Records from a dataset
──────────────────────────────

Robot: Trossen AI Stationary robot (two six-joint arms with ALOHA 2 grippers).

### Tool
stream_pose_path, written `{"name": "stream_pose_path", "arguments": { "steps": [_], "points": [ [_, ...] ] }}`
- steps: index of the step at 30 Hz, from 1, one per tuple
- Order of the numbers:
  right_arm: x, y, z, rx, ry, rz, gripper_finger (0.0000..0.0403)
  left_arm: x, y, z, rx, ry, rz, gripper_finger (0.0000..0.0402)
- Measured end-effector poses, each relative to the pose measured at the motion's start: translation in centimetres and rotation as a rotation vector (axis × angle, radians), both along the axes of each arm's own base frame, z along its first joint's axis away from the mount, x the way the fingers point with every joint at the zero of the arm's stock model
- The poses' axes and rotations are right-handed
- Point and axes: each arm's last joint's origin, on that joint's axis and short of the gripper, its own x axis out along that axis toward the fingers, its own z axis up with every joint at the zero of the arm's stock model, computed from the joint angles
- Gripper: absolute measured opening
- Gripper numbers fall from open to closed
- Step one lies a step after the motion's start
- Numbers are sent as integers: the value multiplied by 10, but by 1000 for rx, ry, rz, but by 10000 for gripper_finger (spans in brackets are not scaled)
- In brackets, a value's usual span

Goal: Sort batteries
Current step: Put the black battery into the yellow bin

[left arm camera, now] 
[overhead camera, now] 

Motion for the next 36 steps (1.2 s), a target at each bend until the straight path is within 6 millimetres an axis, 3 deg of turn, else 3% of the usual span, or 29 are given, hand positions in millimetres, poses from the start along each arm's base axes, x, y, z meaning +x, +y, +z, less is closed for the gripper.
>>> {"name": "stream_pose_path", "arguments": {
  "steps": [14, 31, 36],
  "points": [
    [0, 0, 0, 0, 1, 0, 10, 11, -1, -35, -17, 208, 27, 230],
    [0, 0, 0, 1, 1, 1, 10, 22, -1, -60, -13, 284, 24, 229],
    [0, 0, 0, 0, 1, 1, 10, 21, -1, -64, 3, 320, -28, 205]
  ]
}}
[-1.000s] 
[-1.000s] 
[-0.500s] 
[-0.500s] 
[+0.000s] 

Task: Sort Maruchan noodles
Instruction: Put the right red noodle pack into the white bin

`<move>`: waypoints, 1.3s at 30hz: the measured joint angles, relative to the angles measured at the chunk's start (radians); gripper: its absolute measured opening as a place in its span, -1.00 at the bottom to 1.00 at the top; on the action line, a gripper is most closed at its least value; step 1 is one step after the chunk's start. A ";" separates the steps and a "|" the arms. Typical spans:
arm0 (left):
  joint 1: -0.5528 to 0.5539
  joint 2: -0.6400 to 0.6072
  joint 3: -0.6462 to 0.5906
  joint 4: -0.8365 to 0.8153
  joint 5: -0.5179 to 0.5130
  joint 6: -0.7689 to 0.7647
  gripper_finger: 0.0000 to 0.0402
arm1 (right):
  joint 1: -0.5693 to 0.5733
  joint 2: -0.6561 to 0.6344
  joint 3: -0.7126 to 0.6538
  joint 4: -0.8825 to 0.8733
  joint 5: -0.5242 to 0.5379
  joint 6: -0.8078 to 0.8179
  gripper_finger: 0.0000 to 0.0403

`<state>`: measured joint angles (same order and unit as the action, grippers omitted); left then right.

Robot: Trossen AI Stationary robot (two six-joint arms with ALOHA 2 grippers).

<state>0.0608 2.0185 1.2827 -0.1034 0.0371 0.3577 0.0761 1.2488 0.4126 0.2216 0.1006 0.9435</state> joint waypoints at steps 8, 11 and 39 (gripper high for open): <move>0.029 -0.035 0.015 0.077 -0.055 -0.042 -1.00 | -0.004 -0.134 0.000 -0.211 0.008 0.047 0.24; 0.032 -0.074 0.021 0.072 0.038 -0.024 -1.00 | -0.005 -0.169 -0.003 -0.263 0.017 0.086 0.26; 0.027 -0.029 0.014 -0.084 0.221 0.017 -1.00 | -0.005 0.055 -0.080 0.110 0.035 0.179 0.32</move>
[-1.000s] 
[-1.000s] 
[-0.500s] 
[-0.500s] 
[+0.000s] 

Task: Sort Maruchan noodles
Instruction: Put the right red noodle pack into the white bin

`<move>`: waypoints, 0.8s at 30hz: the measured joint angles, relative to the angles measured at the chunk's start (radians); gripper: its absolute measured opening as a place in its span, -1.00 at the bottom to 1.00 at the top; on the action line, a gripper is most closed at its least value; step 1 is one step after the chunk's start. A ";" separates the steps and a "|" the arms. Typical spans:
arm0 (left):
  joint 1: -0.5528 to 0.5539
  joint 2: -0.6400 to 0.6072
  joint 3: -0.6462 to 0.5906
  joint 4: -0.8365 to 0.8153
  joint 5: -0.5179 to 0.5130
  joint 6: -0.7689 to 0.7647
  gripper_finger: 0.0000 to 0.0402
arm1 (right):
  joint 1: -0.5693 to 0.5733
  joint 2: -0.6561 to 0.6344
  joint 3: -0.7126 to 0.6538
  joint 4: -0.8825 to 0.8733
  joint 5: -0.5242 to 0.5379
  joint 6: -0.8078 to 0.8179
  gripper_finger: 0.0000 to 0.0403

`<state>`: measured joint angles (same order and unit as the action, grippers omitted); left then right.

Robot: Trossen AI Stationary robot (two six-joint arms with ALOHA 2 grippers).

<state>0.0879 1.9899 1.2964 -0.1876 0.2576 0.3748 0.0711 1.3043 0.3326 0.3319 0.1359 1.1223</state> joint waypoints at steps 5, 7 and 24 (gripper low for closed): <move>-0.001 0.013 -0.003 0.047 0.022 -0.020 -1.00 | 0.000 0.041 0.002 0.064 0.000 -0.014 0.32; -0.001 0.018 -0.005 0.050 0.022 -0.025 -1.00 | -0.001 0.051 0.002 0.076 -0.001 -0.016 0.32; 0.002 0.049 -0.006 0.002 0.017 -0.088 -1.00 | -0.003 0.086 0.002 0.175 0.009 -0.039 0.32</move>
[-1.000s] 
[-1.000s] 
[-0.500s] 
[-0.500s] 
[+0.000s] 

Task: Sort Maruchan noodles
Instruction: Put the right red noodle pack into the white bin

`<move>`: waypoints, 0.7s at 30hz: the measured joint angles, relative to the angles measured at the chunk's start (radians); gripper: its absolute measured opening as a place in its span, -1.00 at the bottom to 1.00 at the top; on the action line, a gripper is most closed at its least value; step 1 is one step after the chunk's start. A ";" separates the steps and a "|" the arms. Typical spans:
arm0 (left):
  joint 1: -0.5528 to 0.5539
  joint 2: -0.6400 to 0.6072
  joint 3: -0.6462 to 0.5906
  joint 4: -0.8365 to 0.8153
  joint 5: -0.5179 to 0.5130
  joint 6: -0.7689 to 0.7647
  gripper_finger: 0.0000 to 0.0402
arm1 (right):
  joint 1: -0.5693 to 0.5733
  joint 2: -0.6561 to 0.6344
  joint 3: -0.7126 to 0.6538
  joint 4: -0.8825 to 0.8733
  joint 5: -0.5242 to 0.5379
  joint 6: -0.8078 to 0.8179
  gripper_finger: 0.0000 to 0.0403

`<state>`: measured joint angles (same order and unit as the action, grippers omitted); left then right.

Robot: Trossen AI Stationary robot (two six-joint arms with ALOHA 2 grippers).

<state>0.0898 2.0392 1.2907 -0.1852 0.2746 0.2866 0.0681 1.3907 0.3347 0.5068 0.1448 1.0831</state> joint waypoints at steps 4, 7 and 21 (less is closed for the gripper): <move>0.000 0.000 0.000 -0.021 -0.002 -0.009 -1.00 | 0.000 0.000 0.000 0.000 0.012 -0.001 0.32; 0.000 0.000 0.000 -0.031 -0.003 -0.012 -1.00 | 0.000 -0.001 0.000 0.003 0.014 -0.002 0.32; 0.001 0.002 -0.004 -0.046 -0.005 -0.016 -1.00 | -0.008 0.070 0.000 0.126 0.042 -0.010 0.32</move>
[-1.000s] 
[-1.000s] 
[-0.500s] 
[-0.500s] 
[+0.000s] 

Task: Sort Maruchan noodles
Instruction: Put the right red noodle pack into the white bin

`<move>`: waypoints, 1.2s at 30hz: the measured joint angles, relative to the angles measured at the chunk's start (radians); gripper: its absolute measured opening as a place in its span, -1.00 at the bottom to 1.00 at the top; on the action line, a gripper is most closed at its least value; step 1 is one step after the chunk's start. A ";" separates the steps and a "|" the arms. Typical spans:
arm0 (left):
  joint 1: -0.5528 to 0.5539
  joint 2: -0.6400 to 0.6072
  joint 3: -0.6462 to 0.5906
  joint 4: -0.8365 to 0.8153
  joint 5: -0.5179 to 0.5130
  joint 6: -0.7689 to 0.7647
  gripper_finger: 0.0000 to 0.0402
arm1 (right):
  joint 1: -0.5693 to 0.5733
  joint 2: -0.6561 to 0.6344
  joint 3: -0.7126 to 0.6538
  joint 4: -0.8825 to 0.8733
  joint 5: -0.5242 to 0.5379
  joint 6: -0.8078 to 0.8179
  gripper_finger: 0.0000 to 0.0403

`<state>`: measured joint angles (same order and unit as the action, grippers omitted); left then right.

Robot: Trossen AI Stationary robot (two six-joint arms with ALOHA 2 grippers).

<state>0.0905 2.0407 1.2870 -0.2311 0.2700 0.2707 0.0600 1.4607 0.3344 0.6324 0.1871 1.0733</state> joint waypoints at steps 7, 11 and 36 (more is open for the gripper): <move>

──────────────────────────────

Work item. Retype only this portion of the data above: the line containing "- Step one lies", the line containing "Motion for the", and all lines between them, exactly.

Completed task.
- Step one lies a step after the motion's start
- Numbers are sent as integers: the value multiplied by 10, but by 1000 for rx, ry, rz, but by 10000 for gripper_finger (spans in brackets are not scaled)
- In brackets, a value's usual span

Goal: Sort batteries
Current step: Put the black battery into the yellow bin

[left arm camera, now] 
[overhead camera, now] 

Motion for the next 36 steps (1.2 s), a target at each bend until the straight path is within 6 millimetres an axis, 3 deg of turn, else 3% of the usual span, or 29 are given, hand positions in millimetres, poses from the start along each arm's base axes, x, y, z meaning +x, +y, +z, less is closed for the gripper.

The exercise concludes with this answer.